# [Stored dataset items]
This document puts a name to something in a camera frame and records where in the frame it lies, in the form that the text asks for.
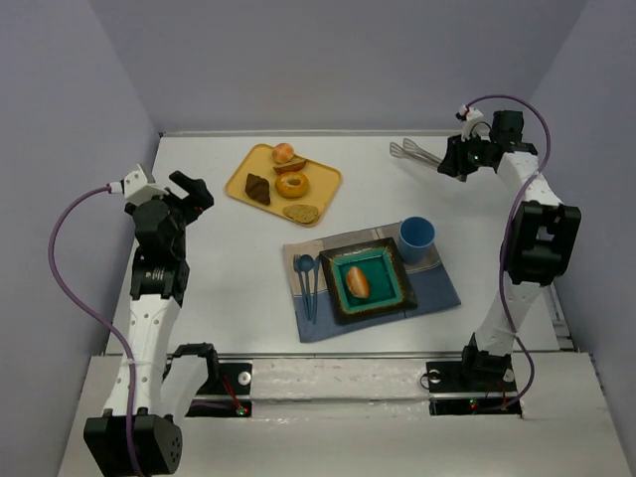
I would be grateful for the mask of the metal tongs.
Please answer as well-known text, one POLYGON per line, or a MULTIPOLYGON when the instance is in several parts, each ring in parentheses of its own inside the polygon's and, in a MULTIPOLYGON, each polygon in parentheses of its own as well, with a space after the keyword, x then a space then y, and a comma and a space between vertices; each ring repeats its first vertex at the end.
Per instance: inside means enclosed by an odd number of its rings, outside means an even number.
POLYGON ((437 169, 442 162, 439 157, 422 149, 409 138, 404 138, 401 144, 392 141, 389 146, 389 151, 394 158, 412 159, 433 169, 437 169))

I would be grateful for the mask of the glazed oval bun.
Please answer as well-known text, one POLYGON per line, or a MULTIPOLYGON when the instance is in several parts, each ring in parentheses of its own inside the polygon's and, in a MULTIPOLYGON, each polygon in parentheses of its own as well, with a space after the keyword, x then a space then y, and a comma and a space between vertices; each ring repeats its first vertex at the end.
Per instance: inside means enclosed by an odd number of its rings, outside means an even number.
POLYGON ((370 284, 363 270, 358 266, 352 266, 346 273, 346 286, 357 299, 368 299, 370 297, 370 284))

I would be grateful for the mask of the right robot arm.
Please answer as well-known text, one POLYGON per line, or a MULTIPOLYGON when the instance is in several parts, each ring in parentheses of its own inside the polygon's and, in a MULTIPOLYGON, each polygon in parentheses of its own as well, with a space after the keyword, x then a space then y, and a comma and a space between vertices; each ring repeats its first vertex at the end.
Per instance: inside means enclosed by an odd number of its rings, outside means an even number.
POLYGON ((480 393, 511 371, 532 304, 568 267, 581 211, 550 187, 536 147, 523 139, 522 112, 495 112, 486 136, 478 131, 484 123, 478 109, 463 106, 457 117, 462 131, 448 139, 438 172, 458 178, 489 168, 515 195, 500 248, 497 294, 450 375, 462 390, 480 393))

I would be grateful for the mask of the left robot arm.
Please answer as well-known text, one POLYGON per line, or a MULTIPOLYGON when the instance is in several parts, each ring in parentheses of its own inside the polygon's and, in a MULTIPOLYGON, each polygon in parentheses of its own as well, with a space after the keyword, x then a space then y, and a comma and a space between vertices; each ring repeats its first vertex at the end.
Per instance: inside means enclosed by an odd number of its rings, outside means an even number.
POLYGON ((179 197, 137 167, 117 183, 134 223, 137 248, 129 289, 128 331, 118 374, 99 417, 86 420, 83 439, 104 476, 172 475, 183 453, 180 427, 199 388, 219 375, 213 345, 183 345, 168 354, 190 267, 186 228, 214 204, 204 180, 180 171, 170 180, 179 197))

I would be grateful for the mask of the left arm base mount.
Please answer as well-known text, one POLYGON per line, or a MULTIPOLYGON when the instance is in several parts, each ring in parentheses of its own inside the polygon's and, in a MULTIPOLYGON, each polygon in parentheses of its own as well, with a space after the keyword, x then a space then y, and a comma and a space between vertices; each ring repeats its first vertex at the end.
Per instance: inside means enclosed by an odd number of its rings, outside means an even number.
POLYGON ((168 398, 191 398, 185 417, 252 416, 252 362, 221 361, 211 343, 180 345, 163 373, 168 398))

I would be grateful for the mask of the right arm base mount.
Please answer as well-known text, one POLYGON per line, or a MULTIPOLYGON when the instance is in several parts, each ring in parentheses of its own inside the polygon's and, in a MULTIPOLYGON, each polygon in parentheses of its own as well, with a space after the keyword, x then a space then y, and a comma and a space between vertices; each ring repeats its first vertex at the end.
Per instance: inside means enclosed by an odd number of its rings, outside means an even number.
POLYGON ((510 355, 467 345, 459 359, 427 362, 420 385, 428 391, 433 416, 523 413, 510 355))

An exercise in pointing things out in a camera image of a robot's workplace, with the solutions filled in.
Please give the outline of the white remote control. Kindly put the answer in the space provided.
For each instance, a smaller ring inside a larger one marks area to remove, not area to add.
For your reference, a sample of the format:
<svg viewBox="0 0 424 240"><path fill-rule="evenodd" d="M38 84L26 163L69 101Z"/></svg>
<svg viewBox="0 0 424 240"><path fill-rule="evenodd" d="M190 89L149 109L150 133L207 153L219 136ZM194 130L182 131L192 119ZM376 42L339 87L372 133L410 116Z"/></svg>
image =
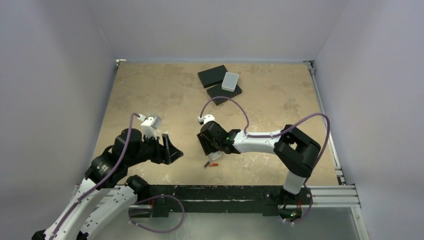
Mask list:
<svg viewBox="0 0 424 240"><path fill-rule="evenodd" d="M222 152L220 150L216 151L216 152L211 152L208 157L210 158L211 161L215 161L217 159L219 159L222 156Z"/></svg>

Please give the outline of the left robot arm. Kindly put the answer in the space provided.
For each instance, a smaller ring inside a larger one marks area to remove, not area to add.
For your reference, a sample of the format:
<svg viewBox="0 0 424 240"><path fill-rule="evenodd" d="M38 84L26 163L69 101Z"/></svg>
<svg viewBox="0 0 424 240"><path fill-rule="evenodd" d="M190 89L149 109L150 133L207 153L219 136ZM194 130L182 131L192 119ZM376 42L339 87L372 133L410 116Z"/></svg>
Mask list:
<svg viewBox="0 0 424 240"><path fill-rule="evenodd" d="M151 161L170 165L184 154L172 145L169 136L147 136L134 128L124 129L96 157L77 189L74 197L60 217L47 229L39 230L33 240L92 240L101 229L133 204L152 203L160 197L152 193L151 186L138 175L127 178L124 185L111 198L106 196L128 174L129 167Z"/></svg>

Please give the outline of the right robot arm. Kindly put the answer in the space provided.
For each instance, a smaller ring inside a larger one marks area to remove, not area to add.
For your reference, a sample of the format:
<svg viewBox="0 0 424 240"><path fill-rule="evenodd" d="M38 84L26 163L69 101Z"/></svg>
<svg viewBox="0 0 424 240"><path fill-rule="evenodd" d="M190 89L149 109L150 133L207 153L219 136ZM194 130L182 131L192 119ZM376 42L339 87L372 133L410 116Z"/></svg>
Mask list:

# [What is being asked]
Filter the entries and copy out every line with the word "outline".

# [Answer to this exercise]
Please give the outline of the white remote control. Kindly put the answer in the space provided.
Please give the outline of the left robot arm. Kindly put the answer in the space provided.
Please give the outline of the right robot arm. Kindly put the answer in the space provided.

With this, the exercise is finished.